Apesar dos dois pareceres elaborados pela Comissão de Prerrogativas, ainda em 2020, nada foi feito pelo presidente da OAB/ES, José Carlos Rizk Filho (Foto), em favor do advogado Bruno Ramos até o momento da postagem desta reportagem. Embora a atual presidência da OAB/ES o tenha abandonado, o advogado Brumo Ramos nunca desistiu de contar com o apoio institucional da entidade que ele ajuda a se manter. No dia 14 de outubro de 2020, ele encaminhou outro ofício à Ordem, relatando que “a transgressão à prerrogativas de Advogado denunciada nestes autos 154222020-0), já com parecer para realização de Desagravo ( advogado preso no exercício da profissão, algemado, mantido em compartimento de viatura no pátio da delegacia, com Laudo de Lesões Corporais Positivo) encontra-se tramitando perante a Corregedoria do 13º Batalhão da Policia Militar de São Mateus, já contando com ato para oitiva deste advogado para o dia 19 de Outubro de 2020, às 14horas, na sede daquela instituição, conforme anexo. Consulto a OAB/ES, por meio de sua Seccional e Subseção, se haverá apoio ao colega nesta ocasião.” A resposta foi ‘NÃO’.

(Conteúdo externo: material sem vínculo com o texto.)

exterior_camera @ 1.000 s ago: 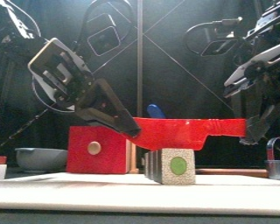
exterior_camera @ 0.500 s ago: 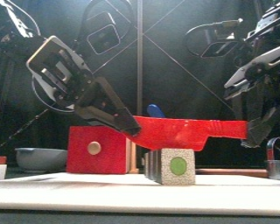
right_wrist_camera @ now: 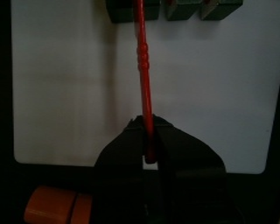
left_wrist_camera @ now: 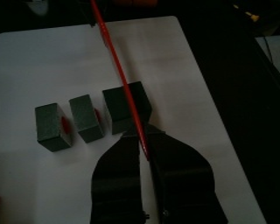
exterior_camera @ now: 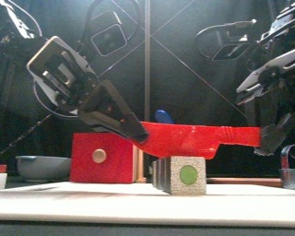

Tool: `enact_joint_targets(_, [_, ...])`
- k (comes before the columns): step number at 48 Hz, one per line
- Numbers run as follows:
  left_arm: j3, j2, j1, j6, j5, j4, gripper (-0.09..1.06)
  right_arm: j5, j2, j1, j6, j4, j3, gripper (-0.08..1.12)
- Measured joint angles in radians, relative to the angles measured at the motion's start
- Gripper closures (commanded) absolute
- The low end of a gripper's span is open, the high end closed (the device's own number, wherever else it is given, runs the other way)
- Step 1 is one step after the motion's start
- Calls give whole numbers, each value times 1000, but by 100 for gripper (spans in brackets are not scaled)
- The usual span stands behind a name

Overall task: Place sushi on board then cut the sushi with the knife then place the pieces on the plate
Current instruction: Cut the sushi into 4 pieces

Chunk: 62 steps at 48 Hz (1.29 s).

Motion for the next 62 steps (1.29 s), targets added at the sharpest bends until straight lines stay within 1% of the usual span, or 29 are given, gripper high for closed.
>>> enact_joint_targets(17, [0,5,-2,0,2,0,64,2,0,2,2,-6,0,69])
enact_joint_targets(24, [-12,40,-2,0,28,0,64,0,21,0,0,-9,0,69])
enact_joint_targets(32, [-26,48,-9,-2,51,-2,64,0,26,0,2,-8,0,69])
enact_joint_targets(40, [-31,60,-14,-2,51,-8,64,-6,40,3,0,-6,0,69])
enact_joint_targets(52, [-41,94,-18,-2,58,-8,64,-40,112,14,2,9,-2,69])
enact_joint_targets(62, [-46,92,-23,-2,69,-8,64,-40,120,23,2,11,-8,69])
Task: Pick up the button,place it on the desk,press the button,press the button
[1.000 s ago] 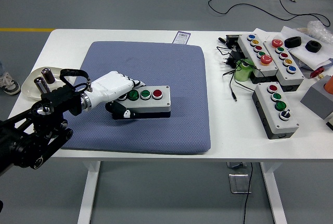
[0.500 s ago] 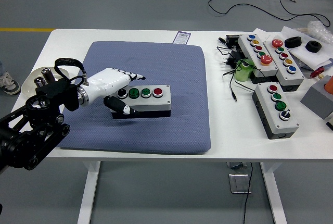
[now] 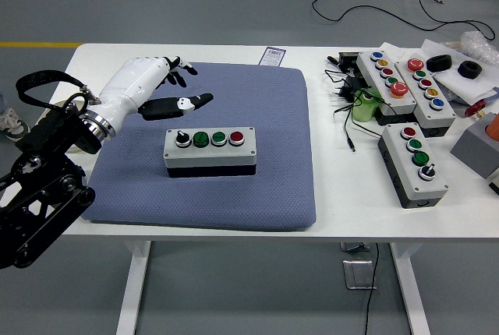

O advogado Bruno Ramos desistiu de continuar sua luta dentro da Comissão de Direitos Humanos da OAB/ES. No dia 24 de maio de 2021, ele encaminhou ofício ao Colegiado, em que faz um relato de seu duplo sofrimento: primeiro, nas mãos de policiais militares, em setembro de 2019, em Conceição da Barra; depois, mediante à omissão da presidência da Ordem, que nada fez para defender a prerrogativa do advogado: “Os fatos que se encontram em tramite pelo sistema DATAGED, Processo Nº 154222020-0, contam hoje com mais de 02 anos. Ou seja, a OAB/ES tem total conhecimento da violência contra mim praticada. Eu, que sempre atuei na defesa dos Direitos Humanos, tive os meus lesionados, sem que nenhum ‘Bruno’ viesse em meu favor”, pontua ele.
Bruno Ramos desabafa: “…Registro que não há palavras pra expressar o tamanho da minha dor pelo ocorrido contra mim, no exercício da Advocacia. E o que mais me dói é assistir do lugar mais privilegiado, a omissão da Ordem com relação ao meu sofrimento. Durante este período tentei ser ouvido, por diversas vezes, solicitando reunião com o Presidente da Seccional e da Comissão de Prerrogativas, inclusive via Gabinete da OAB/ES mesmo que de forma remota, sem sucesso. Peticionei no Dataged, como sempre exigiam que o fizesse para ‘se obter uma resolução mais célere’. Sem Sucesso. Assim sendo, me parece ser a decisão mais acertada, há muito tempo, recolher o que resta da minha dignidade e desligar-me do quadro de colaboradores voluntários da atual gestão da OAB/ES e consequentemente declino da Nomeação de Membro da Comissão de Direitos Humanos. Faço isso, embora muito magoado com a Omissão da OAB para com as violações que sofri, de coração aberto, sem qualquer viés ideológico e sem quaisquer razões políticas, caráter que pode ser sugerido em razão do aproximar das eleições.”